Есть в Провансе одно местечко, называется оно Салон; там жил в те времена некий примечательный человек, и Генриху Наваррскому довелось узнать его. Было раннее утро, одиннадцатилетний мальчик стоял посреди комнаты голышом, камердинер собирался подать ему сорочку. Тут вошел Бовуа, а с ним тот человек. «Что нужно Бовуа? — думает Генрих. — Может быть, это лекарь? Но я ведь не болен».
А тот человек спрашивает: «Где же принц?» Останавливается в пяти шагах от него и не видит, хотя Генрих совсем голый. Бовуа не отвечает, он ждет — почтительно, даже можно сказать робко, если Бовуа способен быть робким. А слуга отступает в угол и уносит с собой сорочку.
Мальчик испытывает странное чувство: он одинок, раздет, виден весь — все недостатки, все дурное. Он начинает бояться, как бы все это не кончилось поркой! О ты, старик, такой изможденный, седые волосы, как сталь, а щеки, точно ямы, ведь вот же я, взгляни на меня и потом уйди!

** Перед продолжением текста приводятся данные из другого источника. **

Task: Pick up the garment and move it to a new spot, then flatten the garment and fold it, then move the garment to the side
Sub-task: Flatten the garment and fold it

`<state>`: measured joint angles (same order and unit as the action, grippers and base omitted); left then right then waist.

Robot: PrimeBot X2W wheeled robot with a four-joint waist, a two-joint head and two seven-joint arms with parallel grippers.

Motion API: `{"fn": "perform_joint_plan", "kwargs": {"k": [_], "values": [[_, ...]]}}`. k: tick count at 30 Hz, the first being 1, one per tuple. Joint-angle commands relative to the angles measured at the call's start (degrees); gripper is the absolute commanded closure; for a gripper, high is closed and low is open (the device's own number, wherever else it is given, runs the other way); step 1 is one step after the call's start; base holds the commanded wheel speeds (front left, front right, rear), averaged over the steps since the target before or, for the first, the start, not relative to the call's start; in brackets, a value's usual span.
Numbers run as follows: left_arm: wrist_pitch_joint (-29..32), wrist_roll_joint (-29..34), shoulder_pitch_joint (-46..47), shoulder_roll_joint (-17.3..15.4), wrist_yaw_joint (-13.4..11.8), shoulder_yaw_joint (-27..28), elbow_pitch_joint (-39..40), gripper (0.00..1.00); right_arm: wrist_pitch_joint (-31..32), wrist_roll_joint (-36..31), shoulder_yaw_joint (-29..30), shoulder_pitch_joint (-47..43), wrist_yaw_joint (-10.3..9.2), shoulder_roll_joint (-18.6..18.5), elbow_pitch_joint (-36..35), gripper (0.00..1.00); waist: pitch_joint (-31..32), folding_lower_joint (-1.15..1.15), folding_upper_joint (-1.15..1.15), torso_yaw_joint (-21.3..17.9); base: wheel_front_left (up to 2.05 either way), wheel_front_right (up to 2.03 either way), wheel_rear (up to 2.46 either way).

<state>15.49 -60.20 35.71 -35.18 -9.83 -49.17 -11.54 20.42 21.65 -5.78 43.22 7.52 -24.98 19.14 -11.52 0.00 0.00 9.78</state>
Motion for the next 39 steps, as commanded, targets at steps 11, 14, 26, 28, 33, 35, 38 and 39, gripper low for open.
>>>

А старик давно его видит, изучает тело и лицо маленького человека, только никто этого не знает: его зрение затянуто пленкой, он видит из дали гораздо более далекой, чем пять шагов. К тому же незнакомец уклоняется в сторону, делает нелепые телодвижения, прыгает вперед, назад, толкает Бовуа, просит извинения, все время что-то бормочет и слишком поздно догадывается поклониться. Он неловко размахивает своей огромной шляпой, она выскальзывает у него из рук, летит прямо под ноги принцу. И тут Генрих совершает нечто не соответствующее его сану. Неизвестно почему, он поднимает шляпу и подает тому человеку, а тот самое большее — лекарь, хотя для лекаря слишком неловок.
И вот они стоят друг перед другом, тощий смотрит вниз, а малыш усиленно задирает голову, но тщетно; неуловим взор этого существа, он точно пелена, опущенная на щеки и шею, так что остается лишь туловище без головы, а вместо головы завеса. Мальчику страшно, но боится он уже не порки.
Незнакомец перестал бормотать, он думает: «Что я говорю?» Он чувствует: «Это дитя, что-то еще несбывшееся, беспредельное, ведь ребенок, хоть он и слаб, обладает большей силой и властью, чем те, кто уже много прожил. Он несет в себе жизнь, и потому он велик. Только ребенок велик! Какое смелое лицо!» — говорит он себе в ту минуту, когда Генриху страшней всего.
— Это он, — произносит незнакомец вслух, обращаясь к Бовуа, который ждет терпеливо. — Если бог вам дарует милость дожить до тех пор, вашим государем будет король Франции и Наварры.
Вот и все, что он говорит вслух, и уже не делая попытки еще раз поклониться, идет к выходу. Бовуа распахивает перед ним двери.
— Благодарю вас, — говорит Бовуа. — До свидания, господин Нострадамус[4].
А Генрих чувствует, что незнакомец не из тех, с кем можно еще раз свидеться. Именно поэтому тот человек останется у него в памяти навсегда.
Но Генриха и так повсюду донимали слухами и пророчествами. Невозможно было забыть происходившего в те дни. Куда бы ни приехал со своими протестантами принц Наваррский, ревнители истинной веры приветствовали его в необычайной потайности, расстроенные и встревоженные.